Blogcan.org, bilgisayar ile öyle veya böyle ilgilenen her kullanıcının kendine göre birşeyler bulabileceği bir blog sitesi. Donanım, Yazılım, Oyun, Güvenlik, Mobil konular, İnternet, Tanıtımlar, Tavsiyeler, WordPress, Joomla ve diğer webmaster konuları gibi kategoriler yer alıyor. Her gün 3-4 içerik girmeyi hedefliyorum kendime. Çoğu zaman da hedefime ulaşıyorum. Daha çok eklemek isterim tabi ki ama yoktan da var edemem. Gündeme göre eklediğim içerik sayısı değişiyor. Bazı günler gerçekten hiç bir gelişme olmuyor ve ben çok sinirleniyorum, bunun aksine bazı günlerde yazmak istediğim 8-9 içerik buluyorum fakat tasarruf edip ertesi güne saklıyorum 🙂

Blogunuza ne kadar vakit ayırıyorsunuz? Bunu yeterli görüyor musunuz?
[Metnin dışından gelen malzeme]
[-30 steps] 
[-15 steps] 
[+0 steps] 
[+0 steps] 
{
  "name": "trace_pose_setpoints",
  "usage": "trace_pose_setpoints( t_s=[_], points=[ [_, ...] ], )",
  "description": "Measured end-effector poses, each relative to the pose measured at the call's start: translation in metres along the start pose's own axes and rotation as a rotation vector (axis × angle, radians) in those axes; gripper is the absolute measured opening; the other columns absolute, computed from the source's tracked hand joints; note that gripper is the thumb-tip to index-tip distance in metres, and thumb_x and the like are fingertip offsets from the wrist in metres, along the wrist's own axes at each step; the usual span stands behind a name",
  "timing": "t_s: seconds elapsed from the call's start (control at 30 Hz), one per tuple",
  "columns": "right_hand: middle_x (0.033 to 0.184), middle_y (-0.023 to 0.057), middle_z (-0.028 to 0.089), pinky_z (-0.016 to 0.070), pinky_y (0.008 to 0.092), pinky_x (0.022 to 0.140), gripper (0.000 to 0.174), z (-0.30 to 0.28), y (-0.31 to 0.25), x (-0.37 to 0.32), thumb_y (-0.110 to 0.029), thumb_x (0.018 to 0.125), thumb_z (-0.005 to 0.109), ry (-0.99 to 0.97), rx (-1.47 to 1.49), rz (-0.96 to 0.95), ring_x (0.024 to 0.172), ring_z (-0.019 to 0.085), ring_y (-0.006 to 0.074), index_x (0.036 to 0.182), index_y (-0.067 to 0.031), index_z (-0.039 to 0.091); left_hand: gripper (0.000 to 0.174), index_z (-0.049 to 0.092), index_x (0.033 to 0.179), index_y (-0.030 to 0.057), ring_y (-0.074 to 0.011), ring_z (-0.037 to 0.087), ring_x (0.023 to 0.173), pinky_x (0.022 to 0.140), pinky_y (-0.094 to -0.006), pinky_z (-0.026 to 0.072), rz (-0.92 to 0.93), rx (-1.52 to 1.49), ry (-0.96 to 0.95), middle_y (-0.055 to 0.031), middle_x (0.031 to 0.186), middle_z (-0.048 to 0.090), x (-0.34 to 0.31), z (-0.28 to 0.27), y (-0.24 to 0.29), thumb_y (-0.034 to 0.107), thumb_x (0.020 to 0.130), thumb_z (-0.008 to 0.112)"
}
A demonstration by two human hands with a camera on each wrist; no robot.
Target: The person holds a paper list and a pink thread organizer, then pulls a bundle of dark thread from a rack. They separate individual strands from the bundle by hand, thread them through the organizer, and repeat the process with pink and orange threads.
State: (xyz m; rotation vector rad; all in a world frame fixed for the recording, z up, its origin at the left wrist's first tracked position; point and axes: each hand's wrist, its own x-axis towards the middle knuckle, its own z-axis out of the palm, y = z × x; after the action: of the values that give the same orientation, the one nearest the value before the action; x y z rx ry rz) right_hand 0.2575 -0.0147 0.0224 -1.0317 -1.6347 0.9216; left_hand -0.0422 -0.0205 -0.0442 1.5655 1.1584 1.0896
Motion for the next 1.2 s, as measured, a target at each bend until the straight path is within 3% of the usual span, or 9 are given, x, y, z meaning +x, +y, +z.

Bilgisayarım yatağımın başında olduğu için sabah kalkar kalkmaz düğmesine basıyorum. Günde ortalama 4-5 saat ayırıyorum. Tek başıma ilgilendiğim için yeterli bir süre olarak görüyorum. Etrafıma baktığımda blogcan kadar ilgilenilen bir blog gerçekten göremiyorum. Çünkü ben önüme çıkan her içeriği, bilgiyi yazmaktan ziyade, kullanıcıların gerçek anlamda işine yarayabilecek, öğretici, bilgilendirici içerik yayınlamayı tercih ediyorum.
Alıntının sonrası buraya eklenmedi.